What you should do: Give a verbatim copy of the data, leaving the pictures out.

Material provided:
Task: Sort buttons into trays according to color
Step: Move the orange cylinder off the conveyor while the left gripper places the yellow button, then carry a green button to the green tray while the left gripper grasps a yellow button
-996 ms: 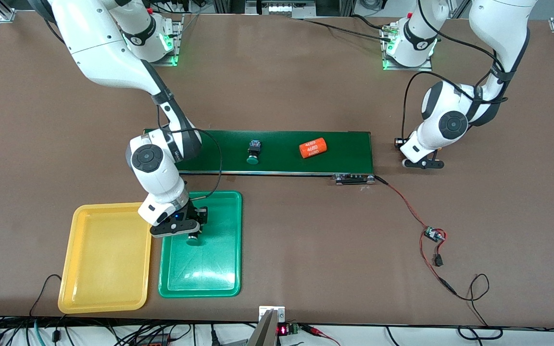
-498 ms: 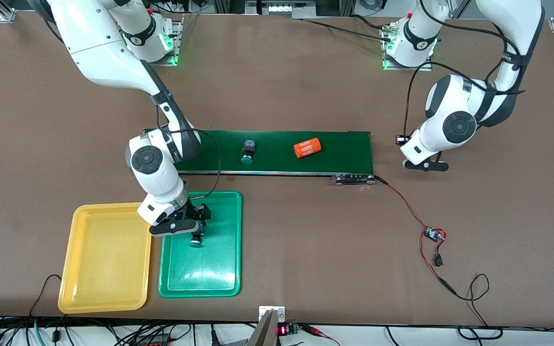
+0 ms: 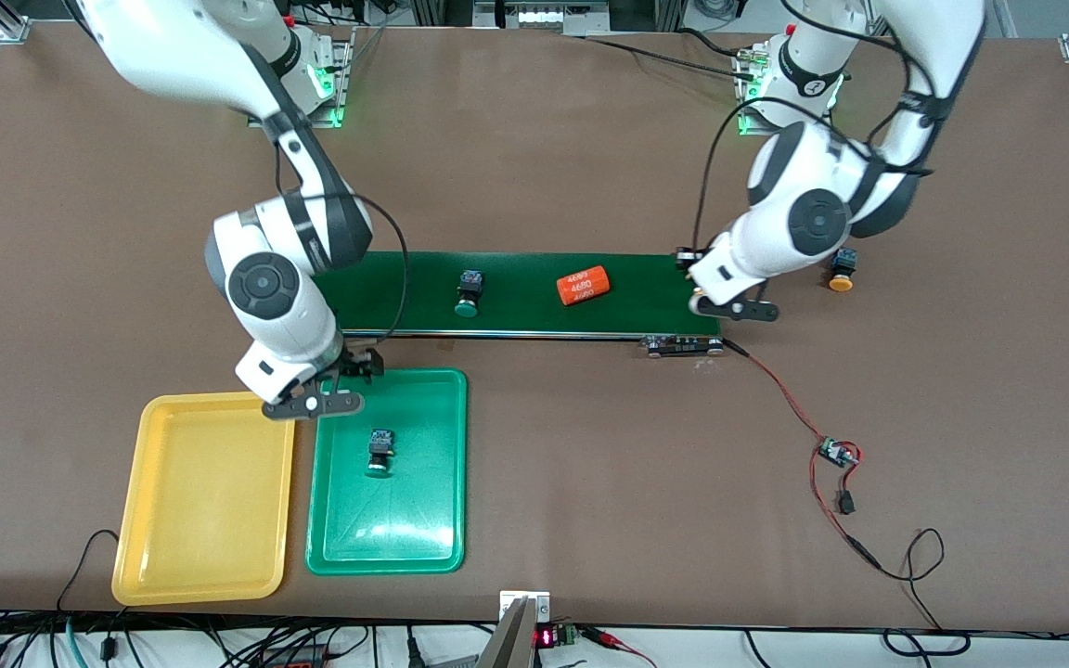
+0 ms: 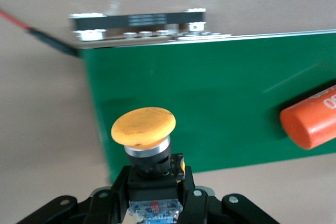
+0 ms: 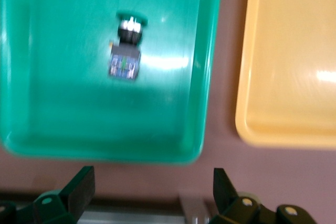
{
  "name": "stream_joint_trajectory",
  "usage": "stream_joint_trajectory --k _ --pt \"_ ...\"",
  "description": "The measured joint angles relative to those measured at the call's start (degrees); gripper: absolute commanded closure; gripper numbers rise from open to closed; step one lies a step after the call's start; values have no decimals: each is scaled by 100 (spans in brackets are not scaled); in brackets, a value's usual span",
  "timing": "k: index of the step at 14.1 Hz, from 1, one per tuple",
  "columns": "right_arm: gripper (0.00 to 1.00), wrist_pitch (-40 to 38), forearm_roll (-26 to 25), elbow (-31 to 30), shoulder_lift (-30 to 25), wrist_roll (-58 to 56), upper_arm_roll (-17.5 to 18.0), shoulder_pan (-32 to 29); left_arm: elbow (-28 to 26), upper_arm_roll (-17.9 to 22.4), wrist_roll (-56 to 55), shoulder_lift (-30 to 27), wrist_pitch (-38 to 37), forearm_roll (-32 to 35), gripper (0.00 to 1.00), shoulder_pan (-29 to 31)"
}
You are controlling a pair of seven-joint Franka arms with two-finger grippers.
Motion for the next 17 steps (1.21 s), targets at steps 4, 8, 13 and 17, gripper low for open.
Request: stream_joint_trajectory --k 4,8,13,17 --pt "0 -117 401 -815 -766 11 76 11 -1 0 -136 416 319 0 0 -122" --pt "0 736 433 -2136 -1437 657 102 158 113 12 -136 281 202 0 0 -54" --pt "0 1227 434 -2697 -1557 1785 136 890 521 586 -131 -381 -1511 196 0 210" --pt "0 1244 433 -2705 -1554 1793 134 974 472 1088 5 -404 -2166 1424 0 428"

Solution for this problem:
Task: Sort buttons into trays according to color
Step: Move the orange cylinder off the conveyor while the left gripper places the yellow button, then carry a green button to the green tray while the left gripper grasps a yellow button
-996 ms: 
-498 ms: 
+0 ms: 
+0 ms: 
+0 ms: 
{
  "name": "stream_joint_trajectory",
  "usage": "stream_joint_trajectory --k _ --pt \"_ ...\"",
  "description": "The measured joint angles relative to those measured at the call's start (degrees); gripper: absolute commanded closure; gripper numbers rise from open to closed; step one lies a step after the call's start; values have no decimals: each is scaled by 100 (spans in brackets are not scaled); in brackets, a value's usual span",
  "timing": "k: index of the step at 14.1 Hz, from 1, one per tuple",
  "columns": "right_arm: gripper (0.00 to 1.00), wrist_pitch (-40 to 38), forearm_roll (-26 to 25), elbow (-31 to 30), shoulder_lift (-30 to 25), wrist_roll (-58 to 56), upper_arm_roll (-17.5 to 18.0), shoulder_pan (-32 to 29); left_arm: elbow (-28 to 26), upper_arm_roll (-17.9 to 22.4), wrist_roll (-56 to 55), shoulder_lift (-30 to 27), wrist_pitch (-38 to 37), forearm_roll (-32 to 35), gripper (0.00 to 1.00), shoulder_pan (-29 to 31)"
}
You are controlling a pair of seven-joint Franka arms with two-finger grippers.
Motion for the next 17 steps (1.21 s), targets at steps 4, 8, 13 and 17, gripper low for open.
Request: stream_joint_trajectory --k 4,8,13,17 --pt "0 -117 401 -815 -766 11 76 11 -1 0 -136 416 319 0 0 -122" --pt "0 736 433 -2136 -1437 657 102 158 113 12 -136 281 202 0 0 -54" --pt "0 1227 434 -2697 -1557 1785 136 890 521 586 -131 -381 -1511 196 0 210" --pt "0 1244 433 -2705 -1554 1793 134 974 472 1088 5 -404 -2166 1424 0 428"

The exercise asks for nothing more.